In 2011, the annual contribution limit was £3,000. In this week’s Budget, the government announced the threshold was going up from £4,260 to £4,368 next April.
JISAs come in two forms – cash, and stocks and shares. With both, any income or capital gains are protected from the taxman.
These products continue to grow in popularity with 907,000 accounts opened in 2017/18, up from 794,000 the previous year, according to HMRC figures.
A total of £902m was put into JISAs in 2017/18 (up from £858m the year before), around 57% of which was in cash.
To mark the JISA’s 7th birthday, here are some fund ideas to consider for your kids’ nest egg:
Adrian Lowcock, head of personal investing at Willis Owen:
Lindsell Train Global Equity
The fund is run with a long-term focus on investment performance. The team looks for companies with excellent brands, franchises and unique market positions. The fund is highly concentrated with between 25-30 stocks and trading is very infrequent.
Franklin UK Smaller Cos
The approach is very much one of making long-term investments in companies with attractive risk/reward profiles. The managers are willing to take a contrarian stance when market mispricing creates outstanding investment opportunities. While economic and industry drivers are important considerations, the fund is built from the bottom up, with each stock included in the portfolio on its own merit.
Lazard Emerging Markets
The team focuses on firms with improving financial productivity that haven’t been widely recognised by the market. The investment universe is filtered based on valuations and from that shorter list the analysts carry out detailed research to understand the drivers of a companies’ profitability. They pay particular attention to cash flow and its impact on the balance sheet, and consequently shareholder value.

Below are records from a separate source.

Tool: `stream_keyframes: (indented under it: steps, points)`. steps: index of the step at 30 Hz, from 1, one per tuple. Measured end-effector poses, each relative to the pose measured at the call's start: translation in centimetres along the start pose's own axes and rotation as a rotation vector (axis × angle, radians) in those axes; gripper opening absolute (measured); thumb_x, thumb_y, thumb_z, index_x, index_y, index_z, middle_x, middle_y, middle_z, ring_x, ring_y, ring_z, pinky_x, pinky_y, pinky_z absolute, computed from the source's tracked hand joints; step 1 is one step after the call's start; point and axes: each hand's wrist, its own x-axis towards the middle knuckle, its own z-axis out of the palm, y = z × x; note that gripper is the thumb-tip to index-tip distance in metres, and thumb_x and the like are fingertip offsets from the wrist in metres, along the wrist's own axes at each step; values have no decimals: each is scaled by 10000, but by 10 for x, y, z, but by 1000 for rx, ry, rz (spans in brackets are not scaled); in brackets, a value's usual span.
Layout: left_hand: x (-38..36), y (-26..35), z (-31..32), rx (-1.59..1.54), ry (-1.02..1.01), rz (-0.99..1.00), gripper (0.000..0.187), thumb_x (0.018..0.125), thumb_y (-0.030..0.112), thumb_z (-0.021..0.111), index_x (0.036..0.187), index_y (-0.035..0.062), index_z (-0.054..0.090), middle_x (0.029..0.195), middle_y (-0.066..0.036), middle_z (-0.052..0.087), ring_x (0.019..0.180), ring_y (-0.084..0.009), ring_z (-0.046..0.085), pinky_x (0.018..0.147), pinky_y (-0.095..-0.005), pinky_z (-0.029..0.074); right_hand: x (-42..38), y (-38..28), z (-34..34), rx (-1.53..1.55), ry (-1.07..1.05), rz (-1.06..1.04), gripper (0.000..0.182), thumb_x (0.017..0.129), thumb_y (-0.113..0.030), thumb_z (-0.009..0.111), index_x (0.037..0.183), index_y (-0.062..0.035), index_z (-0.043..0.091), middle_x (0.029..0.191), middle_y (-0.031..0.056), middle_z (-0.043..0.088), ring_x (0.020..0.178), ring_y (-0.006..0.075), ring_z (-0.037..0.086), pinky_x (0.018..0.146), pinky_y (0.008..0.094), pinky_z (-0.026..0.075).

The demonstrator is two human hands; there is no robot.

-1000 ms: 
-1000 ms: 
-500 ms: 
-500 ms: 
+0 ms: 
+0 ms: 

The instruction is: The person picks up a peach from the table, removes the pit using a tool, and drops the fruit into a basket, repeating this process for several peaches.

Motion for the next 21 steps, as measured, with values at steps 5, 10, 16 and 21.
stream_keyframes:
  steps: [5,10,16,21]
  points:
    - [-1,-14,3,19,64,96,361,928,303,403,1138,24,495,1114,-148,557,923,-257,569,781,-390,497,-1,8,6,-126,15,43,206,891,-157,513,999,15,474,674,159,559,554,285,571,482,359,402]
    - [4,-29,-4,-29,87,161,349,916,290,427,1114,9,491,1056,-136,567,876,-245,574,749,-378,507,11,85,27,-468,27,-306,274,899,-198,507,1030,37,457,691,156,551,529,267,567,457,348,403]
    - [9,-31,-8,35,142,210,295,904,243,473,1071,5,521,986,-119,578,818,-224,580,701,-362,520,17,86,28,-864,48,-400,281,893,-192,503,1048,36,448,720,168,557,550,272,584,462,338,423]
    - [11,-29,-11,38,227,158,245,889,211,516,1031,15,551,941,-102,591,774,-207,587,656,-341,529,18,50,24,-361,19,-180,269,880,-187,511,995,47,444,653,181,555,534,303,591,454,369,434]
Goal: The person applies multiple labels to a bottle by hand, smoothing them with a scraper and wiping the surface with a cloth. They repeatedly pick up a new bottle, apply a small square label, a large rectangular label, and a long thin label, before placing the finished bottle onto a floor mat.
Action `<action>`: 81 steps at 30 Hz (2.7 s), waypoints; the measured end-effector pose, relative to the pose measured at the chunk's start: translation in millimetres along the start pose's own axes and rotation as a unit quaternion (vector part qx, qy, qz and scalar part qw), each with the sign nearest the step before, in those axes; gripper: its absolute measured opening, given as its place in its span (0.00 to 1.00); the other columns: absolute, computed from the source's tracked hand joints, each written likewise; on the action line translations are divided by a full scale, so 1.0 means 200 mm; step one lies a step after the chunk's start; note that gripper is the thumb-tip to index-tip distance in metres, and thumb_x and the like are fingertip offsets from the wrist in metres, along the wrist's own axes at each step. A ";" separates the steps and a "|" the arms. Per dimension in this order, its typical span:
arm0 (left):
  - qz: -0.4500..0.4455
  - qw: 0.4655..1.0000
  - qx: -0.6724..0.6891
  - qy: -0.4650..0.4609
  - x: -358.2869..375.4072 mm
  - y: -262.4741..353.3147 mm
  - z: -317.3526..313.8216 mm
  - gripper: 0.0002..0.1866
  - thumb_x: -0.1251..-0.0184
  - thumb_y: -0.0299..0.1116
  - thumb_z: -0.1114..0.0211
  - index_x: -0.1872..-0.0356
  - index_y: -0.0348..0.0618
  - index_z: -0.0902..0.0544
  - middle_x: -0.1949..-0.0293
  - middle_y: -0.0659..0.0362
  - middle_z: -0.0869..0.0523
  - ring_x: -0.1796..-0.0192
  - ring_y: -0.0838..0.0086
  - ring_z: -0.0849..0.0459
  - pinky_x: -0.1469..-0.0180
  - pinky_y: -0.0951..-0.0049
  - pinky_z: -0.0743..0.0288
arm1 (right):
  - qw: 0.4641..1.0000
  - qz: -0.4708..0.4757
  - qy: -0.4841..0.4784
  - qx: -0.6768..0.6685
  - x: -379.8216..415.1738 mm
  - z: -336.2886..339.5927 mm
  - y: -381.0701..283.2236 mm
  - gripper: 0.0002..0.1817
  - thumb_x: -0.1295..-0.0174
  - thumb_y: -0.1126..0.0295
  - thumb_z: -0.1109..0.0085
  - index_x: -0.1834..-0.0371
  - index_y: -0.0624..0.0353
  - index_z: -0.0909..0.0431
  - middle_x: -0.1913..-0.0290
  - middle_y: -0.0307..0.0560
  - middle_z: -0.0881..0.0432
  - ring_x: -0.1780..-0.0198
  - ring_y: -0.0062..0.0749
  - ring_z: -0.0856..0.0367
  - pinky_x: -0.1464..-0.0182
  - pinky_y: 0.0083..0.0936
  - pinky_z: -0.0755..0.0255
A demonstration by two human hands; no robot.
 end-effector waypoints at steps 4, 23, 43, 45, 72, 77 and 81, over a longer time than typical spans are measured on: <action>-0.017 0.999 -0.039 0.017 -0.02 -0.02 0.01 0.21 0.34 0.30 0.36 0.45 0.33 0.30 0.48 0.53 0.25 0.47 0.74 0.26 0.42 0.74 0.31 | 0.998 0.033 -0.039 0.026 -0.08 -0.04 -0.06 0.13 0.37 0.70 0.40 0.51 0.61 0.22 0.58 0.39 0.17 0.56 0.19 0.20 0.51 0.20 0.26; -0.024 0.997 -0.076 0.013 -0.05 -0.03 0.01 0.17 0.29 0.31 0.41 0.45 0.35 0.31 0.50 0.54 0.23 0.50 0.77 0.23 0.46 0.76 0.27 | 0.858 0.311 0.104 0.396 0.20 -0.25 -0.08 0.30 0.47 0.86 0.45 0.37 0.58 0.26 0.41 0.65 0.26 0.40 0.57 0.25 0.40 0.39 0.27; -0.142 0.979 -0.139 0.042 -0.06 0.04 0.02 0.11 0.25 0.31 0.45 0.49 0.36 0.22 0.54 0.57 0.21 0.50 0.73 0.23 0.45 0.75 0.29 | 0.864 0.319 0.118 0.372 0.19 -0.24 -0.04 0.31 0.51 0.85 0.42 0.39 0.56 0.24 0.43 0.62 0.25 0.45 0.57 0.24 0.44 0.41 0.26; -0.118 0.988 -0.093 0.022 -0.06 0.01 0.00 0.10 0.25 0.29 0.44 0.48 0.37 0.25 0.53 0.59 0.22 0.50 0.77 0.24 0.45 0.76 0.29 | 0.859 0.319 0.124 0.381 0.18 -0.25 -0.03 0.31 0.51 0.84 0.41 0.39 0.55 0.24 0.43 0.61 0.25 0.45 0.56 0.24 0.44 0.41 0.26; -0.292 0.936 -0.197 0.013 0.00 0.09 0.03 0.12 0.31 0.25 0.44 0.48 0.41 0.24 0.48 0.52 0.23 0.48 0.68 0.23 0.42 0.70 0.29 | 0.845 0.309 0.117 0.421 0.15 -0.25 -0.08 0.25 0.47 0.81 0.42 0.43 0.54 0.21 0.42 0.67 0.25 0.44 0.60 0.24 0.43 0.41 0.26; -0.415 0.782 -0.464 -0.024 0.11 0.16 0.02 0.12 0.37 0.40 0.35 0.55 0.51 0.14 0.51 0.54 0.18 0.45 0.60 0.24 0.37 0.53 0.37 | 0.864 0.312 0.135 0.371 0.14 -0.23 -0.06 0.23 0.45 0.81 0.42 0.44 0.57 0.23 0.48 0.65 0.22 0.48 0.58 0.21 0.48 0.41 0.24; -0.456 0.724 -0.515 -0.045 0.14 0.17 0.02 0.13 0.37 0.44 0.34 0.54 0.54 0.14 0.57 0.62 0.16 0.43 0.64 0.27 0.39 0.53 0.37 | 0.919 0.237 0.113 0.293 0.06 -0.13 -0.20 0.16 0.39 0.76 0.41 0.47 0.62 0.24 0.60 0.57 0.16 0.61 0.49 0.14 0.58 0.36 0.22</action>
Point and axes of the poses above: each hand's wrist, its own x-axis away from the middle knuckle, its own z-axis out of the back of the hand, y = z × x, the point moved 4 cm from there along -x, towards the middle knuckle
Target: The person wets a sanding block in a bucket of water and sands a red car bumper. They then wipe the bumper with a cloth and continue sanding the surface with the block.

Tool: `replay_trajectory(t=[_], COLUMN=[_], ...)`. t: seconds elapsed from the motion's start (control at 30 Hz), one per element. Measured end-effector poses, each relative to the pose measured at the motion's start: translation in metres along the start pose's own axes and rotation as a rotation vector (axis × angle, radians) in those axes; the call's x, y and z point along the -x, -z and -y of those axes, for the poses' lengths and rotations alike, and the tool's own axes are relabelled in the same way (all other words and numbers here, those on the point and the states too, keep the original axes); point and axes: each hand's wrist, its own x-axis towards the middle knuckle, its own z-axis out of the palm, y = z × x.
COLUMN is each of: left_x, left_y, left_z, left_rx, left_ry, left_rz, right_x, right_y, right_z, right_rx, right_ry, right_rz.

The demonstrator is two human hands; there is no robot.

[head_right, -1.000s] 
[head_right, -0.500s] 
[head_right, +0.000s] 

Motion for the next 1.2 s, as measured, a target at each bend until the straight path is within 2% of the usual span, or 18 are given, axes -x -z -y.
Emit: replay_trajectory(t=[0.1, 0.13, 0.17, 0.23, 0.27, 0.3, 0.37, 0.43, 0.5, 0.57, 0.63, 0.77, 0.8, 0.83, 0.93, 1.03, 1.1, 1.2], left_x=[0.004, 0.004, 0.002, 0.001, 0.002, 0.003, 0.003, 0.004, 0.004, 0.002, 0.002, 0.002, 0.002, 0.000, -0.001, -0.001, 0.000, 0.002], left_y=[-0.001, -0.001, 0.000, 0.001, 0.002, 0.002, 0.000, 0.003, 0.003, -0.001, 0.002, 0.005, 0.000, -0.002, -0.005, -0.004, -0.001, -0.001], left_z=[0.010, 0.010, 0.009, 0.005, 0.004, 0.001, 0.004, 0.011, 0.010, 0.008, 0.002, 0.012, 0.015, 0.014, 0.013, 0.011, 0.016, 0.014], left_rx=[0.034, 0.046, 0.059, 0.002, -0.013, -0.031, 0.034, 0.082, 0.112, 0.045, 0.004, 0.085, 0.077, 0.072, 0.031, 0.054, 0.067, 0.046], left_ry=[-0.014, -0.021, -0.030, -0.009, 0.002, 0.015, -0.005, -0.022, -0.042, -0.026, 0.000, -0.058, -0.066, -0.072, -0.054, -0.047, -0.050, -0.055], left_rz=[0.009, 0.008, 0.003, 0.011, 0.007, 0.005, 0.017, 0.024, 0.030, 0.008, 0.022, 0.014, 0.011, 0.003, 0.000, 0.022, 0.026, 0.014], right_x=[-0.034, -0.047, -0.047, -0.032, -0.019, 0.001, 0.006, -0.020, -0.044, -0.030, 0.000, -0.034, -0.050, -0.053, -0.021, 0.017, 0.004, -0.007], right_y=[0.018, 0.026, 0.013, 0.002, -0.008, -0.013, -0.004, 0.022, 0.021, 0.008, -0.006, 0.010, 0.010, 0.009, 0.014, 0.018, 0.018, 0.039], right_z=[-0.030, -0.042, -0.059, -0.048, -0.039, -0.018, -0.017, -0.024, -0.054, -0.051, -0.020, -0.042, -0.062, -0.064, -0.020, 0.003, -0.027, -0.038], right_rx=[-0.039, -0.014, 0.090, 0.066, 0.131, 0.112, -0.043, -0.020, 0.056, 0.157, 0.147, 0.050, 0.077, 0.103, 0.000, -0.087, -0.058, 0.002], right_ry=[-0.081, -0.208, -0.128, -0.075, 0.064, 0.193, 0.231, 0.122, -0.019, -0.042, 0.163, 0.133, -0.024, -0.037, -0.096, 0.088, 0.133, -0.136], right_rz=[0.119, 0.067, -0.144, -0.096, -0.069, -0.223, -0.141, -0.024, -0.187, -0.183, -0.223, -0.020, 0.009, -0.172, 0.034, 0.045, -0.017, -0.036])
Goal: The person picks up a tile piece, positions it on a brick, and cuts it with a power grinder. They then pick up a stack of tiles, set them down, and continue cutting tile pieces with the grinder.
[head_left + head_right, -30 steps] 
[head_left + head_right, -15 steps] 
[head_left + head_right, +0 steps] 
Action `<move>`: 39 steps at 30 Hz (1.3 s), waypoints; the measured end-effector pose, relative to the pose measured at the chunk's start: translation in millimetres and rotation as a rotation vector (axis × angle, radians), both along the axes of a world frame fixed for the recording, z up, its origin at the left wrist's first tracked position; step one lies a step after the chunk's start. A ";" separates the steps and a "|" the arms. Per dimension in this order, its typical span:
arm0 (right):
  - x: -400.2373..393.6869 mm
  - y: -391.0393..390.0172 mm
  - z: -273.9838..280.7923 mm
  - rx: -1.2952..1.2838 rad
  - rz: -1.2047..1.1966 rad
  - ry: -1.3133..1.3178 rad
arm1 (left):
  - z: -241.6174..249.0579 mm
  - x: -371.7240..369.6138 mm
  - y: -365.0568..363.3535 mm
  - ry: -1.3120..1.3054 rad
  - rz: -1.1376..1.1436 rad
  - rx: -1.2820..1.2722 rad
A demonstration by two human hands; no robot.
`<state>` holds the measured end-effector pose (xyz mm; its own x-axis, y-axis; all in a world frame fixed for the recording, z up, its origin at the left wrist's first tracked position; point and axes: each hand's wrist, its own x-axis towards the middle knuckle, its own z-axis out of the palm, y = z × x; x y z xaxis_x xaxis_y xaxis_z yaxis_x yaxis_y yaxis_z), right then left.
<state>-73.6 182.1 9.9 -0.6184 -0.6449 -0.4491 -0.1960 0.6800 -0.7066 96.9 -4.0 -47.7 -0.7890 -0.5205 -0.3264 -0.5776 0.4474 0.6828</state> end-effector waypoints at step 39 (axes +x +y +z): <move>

Top-down risks are also considered, including macroeconomic; political; and environmental, social, and governance factors. These are then factored into the analysts calculations to produce a conservative valuation. This fund run by James Donald requires a long-term investment.
Darius McDermott, managing director of FundCalibre:
Standard Life Investments Global Smaller Companies
This fund is concentrated in 50-60 names, and run by experienced manager Alan Rowsell, with the supportive backing of Aberdeen Standard’s vast resource. Alan identifies smaller companies from all around the globe – including emerging markets – that he believes have the best growth prospects.
When valuing a company, Alan wants to see what expectations are built into the current price, and identify the drivers that could lead to an increase. Smaller companies tend to be hit harder when markets fall as they have done recently, but we think this could make it an even better entry point into an asset class that tends to outperform over the longer-term.
T. Rowe Price European Smaller Companies
The fund is pan-European, investing around 30% in the UK. Its manager is highly experienced, with a proven track record managing small- and mid-cap portfolios in Europe. The manager looks for high quality, durable franchises with good capital allocation and high standards of corporate governance.
This area of the market is less well covered by analysts generally, which gives the manager plenty of scope to find unloved and undervalued companies. Buying early, or in a contrarian fashion with a long-term view, allows him to compound his winners.
LF Livingbridge UK Micro Cap
This a highly concentrated, high conviction fund that invests in the UK’s very smallest companies. It has been managed by Ken Wotton since its launch in 2009, with the support of the 50-strong specialist team at Livingbridge.
The fund only invests in companies in a select number of sectors where the team have specific expertise. With such a focused fund, both in terms of portfolio size and sectors, there is a considerable amount of risk. However there is the potential for an associated high reward too.
Manager William Lam invests primarily in the shares of companies in Asia and Australasia (excluding Japan) in this concentrated, value-orientated fund. He looks for companies where the market is underestimating earnings growth and stocks are chosen with a three-year investment horizon, to give the share price time to appreciate to a level he believes to be fair value.
The behavioural error of mixing up good business with good investments can often lead to trouble, but William’s very pragmatic approach and flexible strategy is designed to separate these two elements.